*Problem details*
Print nothing except the line holding "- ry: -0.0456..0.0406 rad" and the lines that come after it in the material below, and leave the pictures out.

───── Dataset section ─────

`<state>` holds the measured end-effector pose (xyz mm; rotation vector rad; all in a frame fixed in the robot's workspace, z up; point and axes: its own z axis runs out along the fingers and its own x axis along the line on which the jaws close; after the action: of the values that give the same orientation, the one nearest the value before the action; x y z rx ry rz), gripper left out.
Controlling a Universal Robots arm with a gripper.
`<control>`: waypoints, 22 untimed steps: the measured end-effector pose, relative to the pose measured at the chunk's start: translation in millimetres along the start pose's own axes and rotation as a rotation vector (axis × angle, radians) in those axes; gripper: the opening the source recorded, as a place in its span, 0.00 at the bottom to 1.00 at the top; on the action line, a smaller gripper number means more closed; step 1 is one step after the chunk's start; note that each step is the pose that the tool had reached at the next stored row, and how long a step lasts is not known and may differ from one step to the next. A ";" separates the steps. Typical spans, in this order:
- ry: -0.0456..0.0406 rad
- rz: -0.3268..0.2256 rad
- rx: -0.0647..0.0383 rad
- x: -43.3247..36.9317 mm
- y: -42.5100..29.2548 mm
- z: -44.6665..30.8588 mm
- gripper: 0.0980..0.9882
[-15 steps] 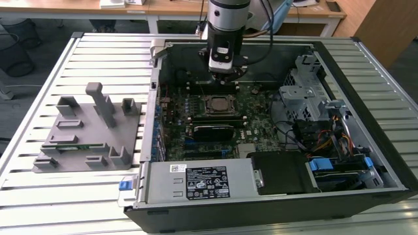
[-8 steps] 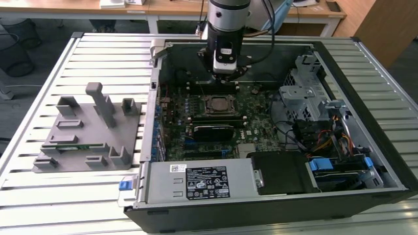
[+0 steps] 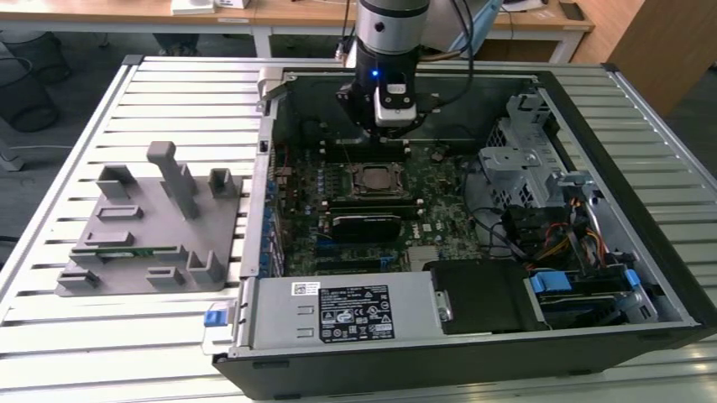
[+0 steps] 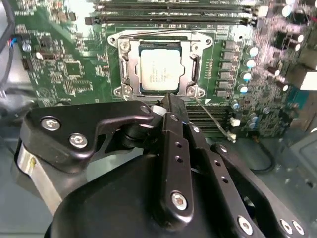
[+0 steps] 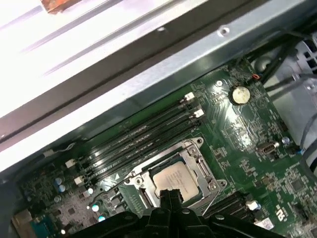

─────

*Reply to the task*
- ry: -0.0456..0.0406 rad
- rz: -0.3268..0.2256 rad
- rx: -0.0647..0.0383 rad
- x: -43.3247..36.9317 mm
- y: -42.5100..29.2548 mm
- z: -44.6665..30.8588 mm
- gripper: 0.0980..0.9882
[-15 steps] 
[-8 steps] 
[+0 steps] 
[+0 steps] 
[+0 steps] 

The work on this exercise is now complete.